SOUTH Africa’s teens can change South Africa’s Covid-19 destiny by getting vaccinated whether their parents like it or not.
Submitting to the jab is one act of teenage rebellion – although we’d prefer to classify it as an admirable act of active citizenry - that could accelerate a return to normal life.
Many teenagers may be unaware that they do not legally need their parents’ permission to get their single dose of Pfizer, their ticket to a vaccine passport. But they can and in doing so they can help end a dreary life of Zoom calls, isolation, and disrupted education.
Mtho Maphumulo, the Senior Associate at law firm Adams & Adams in an article for News24, pointed out that a child aged 12 and above could consent to medical treatment under the Children's Act.
They are also empowered, he said, by other laws too. For example, a minor girl (of any age) may terminate a pregnancy without anyone else's consent in terms of the Choice on Termination of Pregnancy Act. Under South African law, a minor child may undergo an HIV test with no consent required other than their own.
Lucy Jamieson of the Children’s Institute at the University of Cape Town told the M&G that while parents should assist their children to make good and informed decisions about their health the decision for their children to be vaccinated is not theirs to make.
“… For children over the age of 12 it is their choice and parents also have a duty to respect the child’s decision,” she said.
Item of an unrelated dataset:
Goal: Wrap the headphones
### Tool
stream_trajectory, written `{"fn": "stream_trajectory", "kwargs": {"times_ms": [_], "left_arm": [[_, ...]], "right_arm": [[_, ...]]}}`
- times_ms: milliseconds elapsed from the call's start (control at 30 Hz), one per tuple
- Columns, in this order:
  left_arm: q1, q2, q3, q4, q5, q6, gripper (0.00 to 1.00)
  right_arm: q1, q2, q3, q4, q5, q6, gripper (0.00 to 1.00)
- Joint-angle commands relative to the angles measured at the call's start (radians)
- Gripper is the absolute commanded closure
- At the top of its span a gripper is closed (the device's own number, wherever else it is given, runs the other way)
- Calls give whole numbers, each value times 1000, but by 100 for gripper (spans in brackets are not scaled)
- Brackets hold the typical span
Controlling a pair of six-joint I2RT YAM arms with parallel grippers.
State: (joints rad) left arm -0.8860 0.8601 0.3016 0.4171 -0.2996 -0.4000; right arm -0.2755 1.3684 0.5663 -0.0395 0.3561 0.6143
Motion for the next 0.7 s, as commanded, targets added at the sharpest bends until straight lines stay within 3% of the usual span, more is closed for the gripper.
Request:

But what happens if a child wants the jab and a parent does not? The consensus among legal experts who have written on the subject is that the best interests of the child must prevail.
It is difficult to see how allowing a child to exercise their right to accept a Covid-19 vaccine is not in their interests.
In the 3rd wave, some 20% of all cases were in the 12-17 age group and that was before the 4th wave which is breaking around us, the Omicron variant and concern being voiced by medical practitioners over the number of young people not yet vaccinated who are testing positive and presenting with more serious symptoms.
While we know that the young are at a lower risk of becoming seriously ill, this is not the main reason for offering vaccines to this group, in our view.
There is an opportunity to significantly boost our vaccinated population as 12 to 17s comprise a full 11% of South Africans, or some 6.5m people.
This could have a significant impact on the spread of the virus especially as schools re-open in the new year and it will also offer some additional protection to those adults who are able to be vaccinated but who are foolish enough to resist.
Encouragingly, nearly 600,000 12-17 year-olds had already been vaccinated by early December, but there are still plenty more to go and we should be doing everything in our power to help them.
But we are confronted with some practicalities which could potentially render toothless the rights our children enjoy under the law.
One is logistical. How do we get children to vaccination centers if they are facing resistance from parents? The other is administrative. Currently one needs an ID document to go through the vaccination process and many teens may not have an identity document in their possession if they have one at all.
The way to solve this is to bring vaccination capabilities into every school which will provide a safe environment for our children to exercise their rights and to do so in an informed manner and with the counsel of adults who also care about their best interests.
Schools also have access to copies of identity documents or at least can credibly provide confirmation of identity which will allow the vaccination to be officially captured and linked to the child.
Questions like this are to be scrutinized in the Gauteng High Court in Johannesburg where civil society body Section27 has applied to be a friend of the court in a case brought by the African Christian Democratic Party to stop the state from vaccinating children against Covid-19.
Section 27 executive director, Umunyana Rugege, argues in her court papers that Covid-19 has massively disrupted education already, particularly in poorer and rural schools where overcrowding is common and is compounding stress and anxiety in our children.
But we cannot wait for the court to settle these questions. Time is not on our side as cases soar with the new variant.
While opponents of vaccinating children cite the risk of myocarditis and pericarditis (inflammation of the heart muscle) in support of their arguments, this is all the more an argument for the vaccination to be done with parental support.
Under these circumstances, these rare complications can be properly monitored and treated, as happens routinely elsewhere. These rare outlier scenarios are no reason to disempower our children.
No, we can only hope South Africa’s teens understand the powerful weapon that they have to make decisions about their own bodies and their own treatment. In this, they are arguably freer than many of their peers elsewhere in the world.
And, as much as it pains us to say this, there are millions of parents who are not acting in the best interests of their children, even if they think that they are.
It, therefore, falls to all of us who believe in the scientific evidence that the Covid-19 vaccines work to slow transmission and to prevent serious illness and death to act. We must help our children to do what is right for themselves – and also best for us, their elders who should know better than to be standing in their way.